--- Collected data Enclosed Below ---

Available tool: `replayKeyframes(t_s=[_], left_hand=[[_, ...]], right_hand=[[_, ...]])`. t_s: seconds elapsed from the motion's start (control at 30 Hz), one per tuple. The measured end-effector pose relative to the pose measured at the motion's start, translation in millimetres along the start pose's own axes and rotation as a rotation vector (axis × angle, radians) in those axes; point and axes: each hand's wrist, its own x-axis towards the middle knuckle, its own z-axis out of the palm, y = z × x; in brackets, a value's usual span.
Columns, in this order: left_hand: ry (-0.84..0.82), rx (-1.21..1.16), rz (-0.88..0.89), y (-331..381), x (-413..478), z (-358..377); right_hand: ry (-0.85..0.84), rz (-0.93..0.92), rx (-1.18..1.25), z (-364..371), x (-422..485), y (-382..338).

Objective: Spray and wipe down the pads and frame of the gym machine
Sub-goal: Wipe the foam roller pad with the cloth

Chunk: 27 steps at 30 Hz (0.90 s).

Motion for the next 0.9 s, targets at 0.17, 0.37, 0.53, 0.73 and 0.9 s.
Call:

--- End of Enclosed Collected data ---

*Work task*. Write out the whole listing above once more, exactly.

*Answer to the exercise*.
Available tool: `replayKeyframes(t_s=[_], left_hand=[[_, ...]], right_hand=[[_, ...]])`. t_s: seconds elapsed from the motion's start (control at 30 Hz), one per tuple. The measured end-effector pose relative to the pose measured at the motion's start, translation in millimetres along the start pose's own axes and rotation as a rotation vector (axis × angle, radians) in those axes; point and axes: each hand's wrist, its own x-axis towards the middle knuckle, its own z-axis out of the palm, y = z × x; in brackets, a value's usual span.
Columns, in this order: left_hand: ry (-0.84..0.82), rx (-1.21..1.16), rz (-0.88..0.89), y (-331..381), x (-413..478), z (-358..377); right_hand: ry (-0.85..0.84), rz (-0.93..0.92), rx (-1.18..1.25), z (-364..371), x (-422..485), y (-382..338).

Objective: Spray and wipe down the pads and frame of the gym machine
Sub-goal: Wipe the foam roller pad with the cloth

Chunk: 27 steps at 30 Hz (0.90 s).

Motion for the next 0.9 s, targets at 0.17, 0.37, 0.53, 0.73 and 0.9 s.
Call:

This output is complete, so the exercise is closed.